At last we were all aboard the Brighton: bananas, plantains, pineapples, oranges, wines, cigars, land-lubbers, land ladies and all, and started merrily for home. We were glad to get out of the mud and rain, and soon were off, and out in a rough sea.

The next morning we awoke to find the ship rocking like a cradle. We had prepared ourselves to feast, but found ourselves ready to fast. Feasting is often a preparation for fasting. This fact is in keeping with the advice of the greatest mathematician and gravest philosopher in the business world, viz., the modern insurance agent, who says that in health we should be continually preparing for sickness and death. Feasting does it.

All day long we had a succession of squalls and tropical showers, drenching the canvas of our steamer chairs and converting the upper deck into a rendezvous of cold shower baths. The ladies staid in bed while the men wandered disconsolately along the wave-swept deck from the stuffy staterooms to the dreary dining-room. With the aid of appetizers some of the more determined ones managed to go to meals, nibble a little and hurry out on deck where the ever-waiting wave seldom failed to give a douche and get a d——n.

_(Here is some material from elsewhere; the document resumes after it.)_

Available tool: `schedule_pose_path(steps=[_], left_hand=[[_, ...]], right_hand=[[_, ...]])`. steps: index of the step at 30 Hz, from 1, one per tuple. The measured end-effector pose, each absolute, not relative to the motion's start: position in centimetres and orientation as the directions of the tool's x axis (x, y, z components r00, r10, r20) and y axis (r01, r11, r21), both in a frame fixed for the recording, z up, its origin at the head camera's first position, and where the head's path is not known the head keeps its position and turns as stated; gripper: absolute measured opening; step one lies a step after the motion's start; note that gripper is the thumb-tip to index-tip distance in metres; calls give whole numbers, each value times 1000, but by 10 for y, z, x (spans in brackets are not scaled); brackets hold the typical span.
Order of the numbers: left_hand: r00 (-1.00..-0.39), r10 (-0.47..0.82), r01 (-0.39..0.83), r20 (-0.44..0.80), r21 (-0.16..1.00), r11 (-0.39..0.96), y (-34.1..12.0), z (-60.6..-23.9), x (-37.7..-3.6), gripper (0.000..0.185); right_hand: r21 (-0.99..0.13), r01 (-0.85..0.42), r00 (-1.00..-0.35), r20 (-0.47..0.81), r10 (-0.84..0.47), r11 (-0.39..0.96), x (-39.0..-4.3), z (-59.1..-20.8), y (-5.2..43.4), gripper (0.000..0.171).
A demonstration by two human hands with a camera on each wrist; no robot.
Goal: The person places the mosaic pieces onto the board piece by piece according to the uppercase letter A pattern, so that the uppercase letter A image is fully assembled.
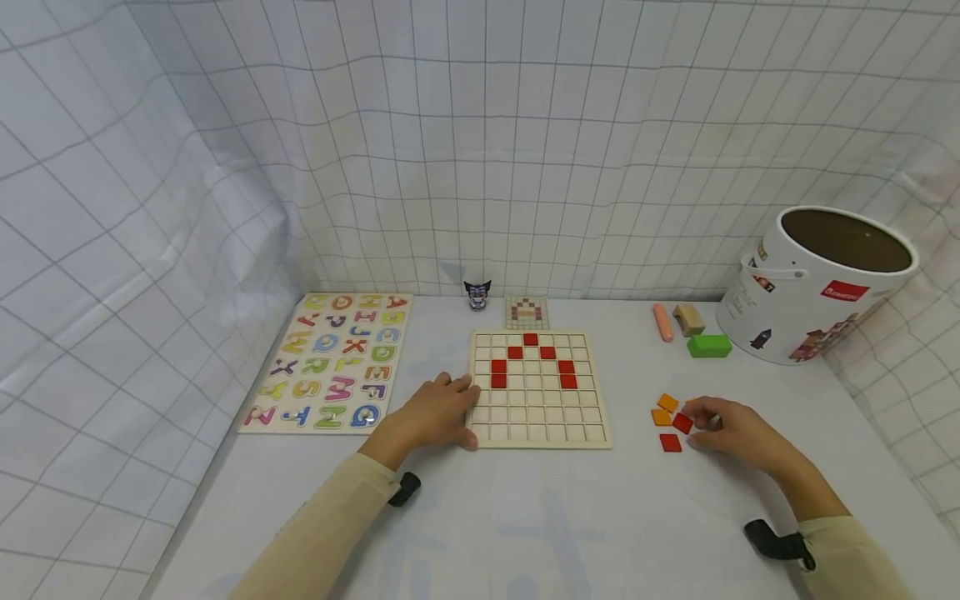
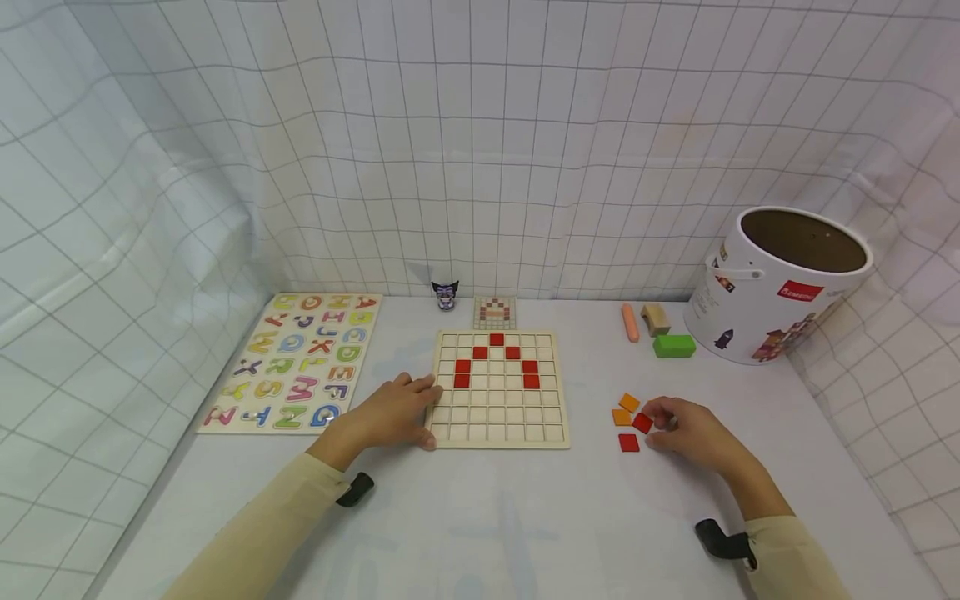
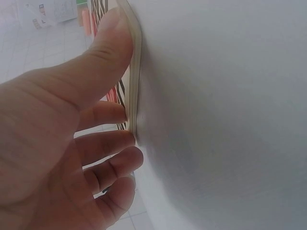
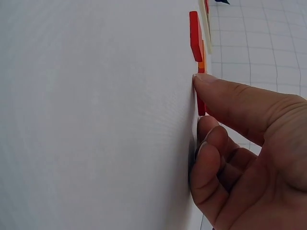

As Doctor Senn was not seasick, he was kept busy waiting on the ladies. There was no stewardess on board, but I am sure no stewardess could have been more willing for pay to do what he did out of kindness of heart. The ladies suffered not for iced sherry nor for egg-nogs and under his care, got better whenever the weather moderated. He proved to be a ladies’ man in the best sense of the word. The steward, who was not a ladies’ man, was kept busy in the dining room and pantry most of the time but, acting as the doctor’s assistant in preparing things, he managed to be of some occasional use besides putting on and taking off table food that was not tasted. Whether the doctor enjoyed the honor thrust upon him of waiting upon the ladies, or whether he was clandestinely annoyed, no one could assert or deny, for he did it with the same dutiful cheer that he ate, slept, smoked and worked, one or more of which he was doing all the time.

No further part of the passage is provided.